# Goal of the Task
You are measuring how well your predicted .ann file (from part 2) matches the ground truth .ann file in the original/ sub-directory. Specifically, you're evaluating the model's span-level entity labeling.

# Why This Evaluation Metric?
The code uses Precision, Recall, and F1 Score, which are standard and interpretable metrics for evaluating sequence labeling tasks (like NER/BIO tagging). Here's why they are a good choice:

**Precision:** How many predicted spans are correct?

**Recall:** How many ground truth spans were correctly found?

**F1 Score:** Harmonic mean of precision and recall — balances both.

In [11]:
import os
import re
from collections import Counter

# ------------------------
# ⚙️ CONFIGURATION
# ------------------------
ground_truth_path = "./cadec/original/LIPITOR.331.ann"
predicted_path = "./predicted/LIPITOR.331.ann" 

# ------------------------
# 🔍 LOAD ANN FILES
# ------------------------
def load_ann_file(filepath):
    entries = set()
    with open(filepath, "r", encoding="utf-8") as f:
        for line in f:
            if line.startswith("#") or not line.strip():
                continue
            parts = line.strip().split("\t")
            if len(parts) < 3:
                continue
            tag_id, tag_info, phrase = parts
            tag_parts = tag_info.split()
            label = tag_parts[0]
            start = int(tag_parts[1])
            end = int(tag_parts[-1])
            entries.add((start, end, label))
    return entries

# ------------------------
# 🧮 COMPUTE METRICS
# ------------------------
def evaluate_ann(predicted, ground_truth):
    tp = len(predicted & ground_truth)
    fp = len(predicted - ground_truth)
    fn = len(ground_truth - predicted)

    precision = tp / (tp + fp) if (tp + fp) > 0 else 0.0
    recall = tp / (tp + fn) if (tp + fn) > 0 else 0.0
    f1 = 2 * precision * recall / (precision + recall) if (precision + recall) > 0 else 0.0

    return {
        "True Positives": tp,
        "False Positives": fp,
        "False Negatives": fn,
        "Precision": round(precision, 4),
        "Recall": round(recall, 4),
        "F1 Score": round(f1, 4)
    }

# ------------------------
# ✅ RUN TASK 3 EVALUATION
# ------------------------
if not os.path.exists(ground_truth_path) or not os.path.exists(predicted_path):
    raise FileNotFoundError("Check that both ground truth and prediction files exist.")

gt_spans = load_ann_file(ground_truth_path)
pred_spans = load_ann_file(predicted_path)
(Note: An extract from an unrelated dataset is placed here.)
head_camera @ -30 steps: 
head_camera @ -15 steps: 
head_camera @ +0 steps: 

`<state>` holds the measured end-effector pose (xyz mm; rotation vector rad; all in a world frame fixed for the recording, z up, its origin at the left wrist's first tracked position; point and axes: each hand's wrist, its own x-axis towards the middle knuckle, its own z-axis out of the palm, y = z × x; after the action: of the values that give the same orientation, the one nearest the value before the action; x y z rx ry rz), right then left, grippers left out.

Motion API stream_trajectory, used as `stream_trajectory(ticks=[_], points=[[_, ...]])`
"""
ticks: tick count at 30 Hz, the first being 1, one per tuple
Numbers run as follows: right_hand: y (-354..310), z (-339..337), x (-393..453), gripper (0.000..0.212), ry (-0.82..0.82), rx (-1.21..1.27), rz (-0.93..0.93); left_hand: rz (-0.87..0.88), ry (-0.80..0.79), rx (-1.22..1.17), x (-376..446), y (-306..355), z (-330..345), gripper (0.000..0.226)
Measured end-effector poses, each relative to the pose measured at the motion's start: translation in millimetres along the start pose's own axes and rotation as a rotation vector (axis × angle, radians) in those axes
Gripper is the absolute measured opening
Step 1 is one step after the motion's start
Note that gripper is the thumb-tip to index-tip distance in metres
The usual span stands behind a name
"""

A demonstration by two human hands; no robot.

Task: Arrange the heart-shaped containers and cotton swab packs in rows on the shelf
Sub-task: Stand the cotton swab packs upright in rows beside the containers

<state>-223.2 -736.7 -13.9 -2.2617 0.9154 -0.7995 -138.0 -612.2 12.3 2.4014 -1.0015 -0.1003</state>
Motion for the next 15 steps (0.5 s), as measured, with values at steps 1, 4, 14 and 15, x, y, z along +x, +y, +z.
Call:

metrics = evaluate_ann(pred_spans, gt_spans)

print("\n📊 Task 3 Evaluation Report (Span-Level):")
for k, v in metrics.items():
    print(f"{k}: {v}")


print("\n✅ Task 3 complete.")



📊 Task 3 Evaluation Report (Span-Level):
True Positives: 11
False Positives: 12
False Negatives: 8
Precision: 0.4783
Recall: 0.5789
F1 Score: 0.5238

✅ Task 3 complete.